Using this definition of an uninformed voter, we can model the question of how totally random voters impact elections. You may already intuit the result, which is that the random, uninformed votes simply cancel each other out. This simulation tallies up the results of an election with a thousand experts, defined as voters who collectively vote for the candidate that would be better for their interests about 60% of the time, along with between one and a thousand uninformed voters, who vote randomly. As the plot shows, the vote margin (the difference between votes between two candidates) has no tendency to increase or decrease, or even to become more uncertain, as the number of uninformed voters goes up.

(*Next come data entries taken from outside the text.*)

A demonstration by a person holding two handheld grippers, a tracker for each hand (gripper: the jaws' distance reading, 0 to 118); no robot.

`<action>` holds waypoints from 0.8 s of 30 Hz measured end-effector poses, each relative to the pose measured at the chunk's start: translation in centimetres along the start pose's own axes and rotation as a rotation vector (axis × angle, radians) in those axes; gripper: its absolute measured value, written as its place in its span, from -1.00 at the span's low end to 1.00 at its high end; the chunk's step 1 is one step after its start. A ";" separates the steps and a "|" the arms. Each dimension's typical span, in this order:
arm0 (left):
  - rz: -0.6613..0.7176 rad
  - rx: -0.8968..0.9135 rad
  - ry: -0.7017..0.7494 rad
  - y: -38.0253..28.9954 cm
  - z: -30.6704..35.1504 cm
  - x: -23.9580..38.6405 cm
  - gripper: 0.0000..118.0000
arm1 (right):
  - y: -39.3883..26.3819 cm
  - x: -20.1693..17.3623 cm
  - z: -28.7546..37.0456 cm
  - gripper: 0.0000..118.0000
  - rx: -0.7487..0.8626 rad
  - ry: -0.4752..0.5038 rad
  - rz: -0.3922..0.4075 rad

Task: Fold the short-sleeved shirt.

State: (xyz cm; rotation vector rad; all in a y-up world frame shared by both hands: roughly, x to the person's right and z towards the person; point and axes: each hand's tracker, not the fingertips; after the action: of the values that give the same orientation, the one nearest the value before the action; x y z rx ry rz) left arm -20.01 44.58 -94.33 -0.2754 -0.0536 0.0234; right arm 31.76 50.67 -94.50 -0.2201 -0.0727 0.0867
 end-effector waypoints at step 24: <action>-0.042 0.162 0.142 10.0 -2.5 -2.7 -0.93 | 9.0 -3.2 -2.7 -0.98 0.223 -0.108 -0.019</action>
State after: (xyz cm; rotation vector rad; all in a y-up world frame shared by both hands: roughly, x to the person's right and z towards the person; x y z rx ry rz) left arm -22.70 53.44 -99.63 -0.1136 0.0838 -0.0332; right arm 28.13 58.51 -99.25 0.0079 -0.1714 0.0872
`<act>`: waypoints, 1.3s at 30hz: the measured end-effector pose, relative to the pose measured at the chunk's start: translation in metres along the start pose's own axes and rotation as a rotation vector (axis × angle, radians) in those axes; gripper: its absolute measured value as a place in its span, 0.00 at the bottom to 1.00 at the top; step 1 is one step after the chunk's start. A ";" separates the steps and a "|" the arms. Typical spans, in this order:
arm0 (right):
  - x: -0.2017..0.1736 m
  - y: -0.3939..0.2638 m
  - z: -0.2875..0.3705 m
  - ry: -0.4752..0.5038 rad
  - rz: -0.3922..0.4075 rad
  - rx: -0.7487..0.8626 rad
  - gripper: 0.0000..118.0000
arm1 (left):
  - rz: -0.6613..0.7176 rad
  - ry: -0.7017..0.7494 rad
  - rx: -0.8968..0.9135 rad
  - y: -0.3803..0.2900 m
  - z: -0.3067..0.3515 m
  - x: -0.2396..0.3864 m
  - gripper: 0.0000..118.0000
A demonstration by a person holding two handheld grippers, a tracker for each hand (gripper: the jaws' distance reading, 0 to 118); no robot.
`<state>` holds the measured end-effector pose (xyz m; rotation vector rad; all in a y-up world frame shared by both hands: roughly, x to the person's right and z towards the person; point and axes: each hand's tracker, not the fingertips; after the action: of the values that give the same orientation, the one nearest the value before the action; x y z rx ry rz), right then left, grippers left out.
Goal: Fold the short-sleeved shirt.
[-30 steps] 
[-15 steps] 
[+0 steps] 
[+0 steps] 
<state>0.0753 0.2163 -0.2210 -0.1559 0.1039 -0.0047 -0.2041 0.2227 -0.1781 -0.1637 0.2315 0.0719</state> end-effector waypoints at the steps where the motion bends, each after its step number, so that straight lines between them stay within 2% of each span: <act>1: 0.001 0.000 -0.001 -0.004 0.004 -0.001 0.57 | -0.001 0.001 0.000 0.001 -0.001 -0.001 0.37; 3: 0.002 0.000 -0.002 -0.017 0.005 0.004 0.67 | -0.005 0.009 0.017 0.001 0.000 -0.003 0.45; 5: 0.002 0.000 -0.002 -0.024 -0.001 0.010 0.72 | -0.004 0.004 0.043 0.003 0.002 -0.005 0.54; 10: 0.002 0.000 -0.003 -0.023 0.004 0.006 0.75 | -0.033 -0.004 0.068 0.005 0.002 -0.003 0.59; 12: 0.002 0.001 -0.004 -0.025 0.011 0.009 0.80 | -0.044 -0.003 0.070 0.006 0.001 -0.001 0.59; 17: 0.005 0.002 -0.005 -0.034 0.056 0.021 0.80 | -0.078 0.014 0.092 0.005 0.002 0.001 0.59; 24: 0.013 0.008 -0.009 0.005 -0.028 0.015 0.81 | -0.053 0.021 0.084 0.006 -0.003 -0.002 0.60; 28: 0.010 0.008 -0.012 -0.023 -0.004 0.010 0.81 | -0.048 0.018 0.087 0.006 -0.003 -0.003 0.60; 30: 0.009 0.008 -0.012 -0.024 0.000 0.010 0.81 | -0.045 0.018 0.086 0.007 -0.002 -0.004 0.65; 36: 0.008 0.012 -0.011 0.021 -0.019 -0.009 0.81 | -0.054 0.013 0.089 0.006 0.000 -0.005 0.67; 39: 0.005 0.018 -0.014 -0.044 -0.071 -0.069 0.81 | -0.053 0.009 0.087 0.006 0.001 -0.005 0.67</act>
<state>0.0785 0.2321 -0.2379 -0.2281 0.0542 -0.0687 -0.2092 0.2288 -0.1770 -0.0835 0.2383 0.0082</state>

If your position is that there should be fewer, “better qualified” voters, you have to either (a) contend with the fact that uninformed voters’ votes are random, will simply cancel each other out, and in total will have no effect, or (b) make the argument that while these uninformed voters do not make random choices, the source of their predisposition is categorically wrong, somehow. I certainly would not leave it to anyone to determine which reasons are valid or invalid when casting a vote
I also wouldn’t trust any policymaker to go beyond the simplest categories when creating criteria for who can vote or not. The risk, from a social, if not partisan, view, is that the categories for who can vote or not will correlate with some unique perspective. It seems inevitable that any but the crudest, most obviously equitable restrictions would happen to fall more heavily on one group vs. another. And if they do, isn’t that some indication that this group is different in some important ways from the rest of the population? And if they are, wouldn’t this indicate that their predictions will be different, and important to include? If restrictions happen to make it more difficult for rural voters, Black voters, low-income voters, or whomever, our system for choosing the best candidate for the country will not be as accurate as it could be.
Thank you to Marshall Moutenot who graciously helped me edit this.
ML practitioners may note another analogy: Stacking is the same mechanism as representative democracy; the first model is an election resulting in representatives, which feed into a “stacked” model, the votes among the representatives themselves.